L’année du Tigre sera « complexe »

Même si les réformes sont incomplètes ou mises en œuvre de manière heurtée, avec notamment d’importantes lacunes dans l’application du droit au sein de tribunaux, dont l’indépendance reste handicapée par la corruption, le népotisme et les ingérences politiques, le vaste mouvement d’ouverture lancé par le régime pour préserver sa légitimité et raviver ses liens avec le peuple, entraîne de fortes attentes pour de nouvelles libertés politiques. Celles-ci se manifestent y compris au sein du Parti, avec plus ou moins de virulence, et se cristallisent publiquement par le truchement d’une nouvelle forme d’activisme relayée par Internet et quelques organes de presse qui construisent leur réputation sur leur image d’indépendance incorruptible.

Face à ces développements, qui donnent une image moins rigide que par le passé des relations entre le pouvoir et la société, mais dont les conséquences pour la pérennité du Parti sont imprévisibles, le régime a tendance à avoir la main lourde. L’exemple le plus récent est la condamnation de LIU Xiaobo à 11 années de prison pour avoir lancé la « Charte 08 », préconisant l’adoption de la démocratie en Chine et proposé le passage à un système fédéral. Le jugement, critiqué de l’intérieur par quatre vétérans du Parti, anciens du Quotidien du Peuple, de Xinhua et de l’Académie des Sciences Sociales, était d’autant plus inflexible que l’initiative prônait non seulement la fin du rôle dirigeant du Parti et de son monopole, mais aussi l’abandon, pour l’heure improbable, du dogme d’un pouvoir politique centralisé imposant sa férule sur les provinces.

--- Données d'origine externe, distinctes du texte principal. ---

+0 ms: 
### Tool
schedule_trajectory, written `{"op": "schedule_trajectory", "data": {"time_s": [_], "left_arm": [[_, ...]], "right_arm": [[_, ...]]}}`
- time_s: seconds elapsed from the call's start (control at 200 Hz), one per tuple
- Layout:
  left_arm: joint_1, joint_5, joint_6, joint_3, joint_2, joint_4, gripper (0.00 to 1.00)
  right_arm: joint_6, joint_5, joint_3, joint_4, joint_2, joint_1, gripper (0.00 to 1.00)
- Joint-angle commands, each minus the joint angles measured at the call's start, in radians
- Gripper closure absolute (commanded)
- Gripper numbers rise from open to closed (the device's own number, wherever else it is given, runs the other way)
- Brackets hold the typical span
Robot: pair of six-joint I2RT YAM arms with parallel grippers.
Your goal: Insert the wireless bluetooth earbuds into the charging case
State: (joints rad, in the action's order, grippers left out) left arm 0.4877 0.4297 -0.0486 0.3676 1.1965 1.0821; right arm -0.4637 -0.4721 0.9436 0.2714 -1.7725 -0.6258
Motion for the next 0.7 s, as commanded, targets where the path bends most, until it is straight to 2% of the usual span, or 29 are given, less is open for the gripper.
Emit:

Récemment plusieurs autres activistes des droits de l’homme ont été harcelés. Parmi eux Huang Qi, qui militait pour obtenir des réparations au profit des parents des enfants morts lors du tremblement de terre du Sichuan, suite aux accusations de malfaçon des écoles construites en béton frelaté, a été condamné à trois ans de prison ; juste avant le Chun Jie, Tang Zuoren, qui travaillait sur le même sujet a écopé de cinq ans pour subversion. L’impression de beaucoup d’observateurs est que la tendance répressive se durcit à mesure que le Parti identifie des menaces directes contre son pouvoir, ou quand les ramifications des corruptions risquent de discréditer les hautes strates du régime.

Conséquence directe du fait que certains effets non désirés de l’ouverture sont de plus en plus considérés comme un défi au système, le nombre des accusations pour « menace contre la sécurité de l’Etat » a quintuplé depuis 2005. Une part de cette augmentation est directement liée aux troubles survenus au Tibet en 2008 et au Xinjiang en 2009. Quoi qu’il en soit, l’augmentation brutale de ce type d’accusation dessine les limites des capacités d’ouverture politique du pouvoir et donne une idée des contradictions auxquelles il est confronté.

Alors que la société chinoise s’organise, devenant de plus en plus réactive et capable d’autonomie, tandis que l’augmentation des niveaux de vie entraîne une demande pour plus de libertés et de droits, sur fond d’instabilité ethnique au Tibet et au Xijiang, le Régime, qui ne reste pas statique, s’adapte pour préserver sa légitimité. Mais sa marge de manœuvre, à l’intérieur du dogme du rôle dirigeant du Parti, est forcément réduite. Il est probable que, pour conserver son monopole, le PCC continuera tant bien que mal sur la voie des réformes politiques prudentes et limitées. Ces dernières ne supprimeront pas les conflits, au contraire. La tendance à la libéralisation, même partielle, entraînera une recrudescence des conflits entre la société et le pouvoir. C’est probablement parce qu’il a conscience de ces défis que le Premier Ministre a, dans son discours, anticipé que l’année du Tigre sera « plus complexe ».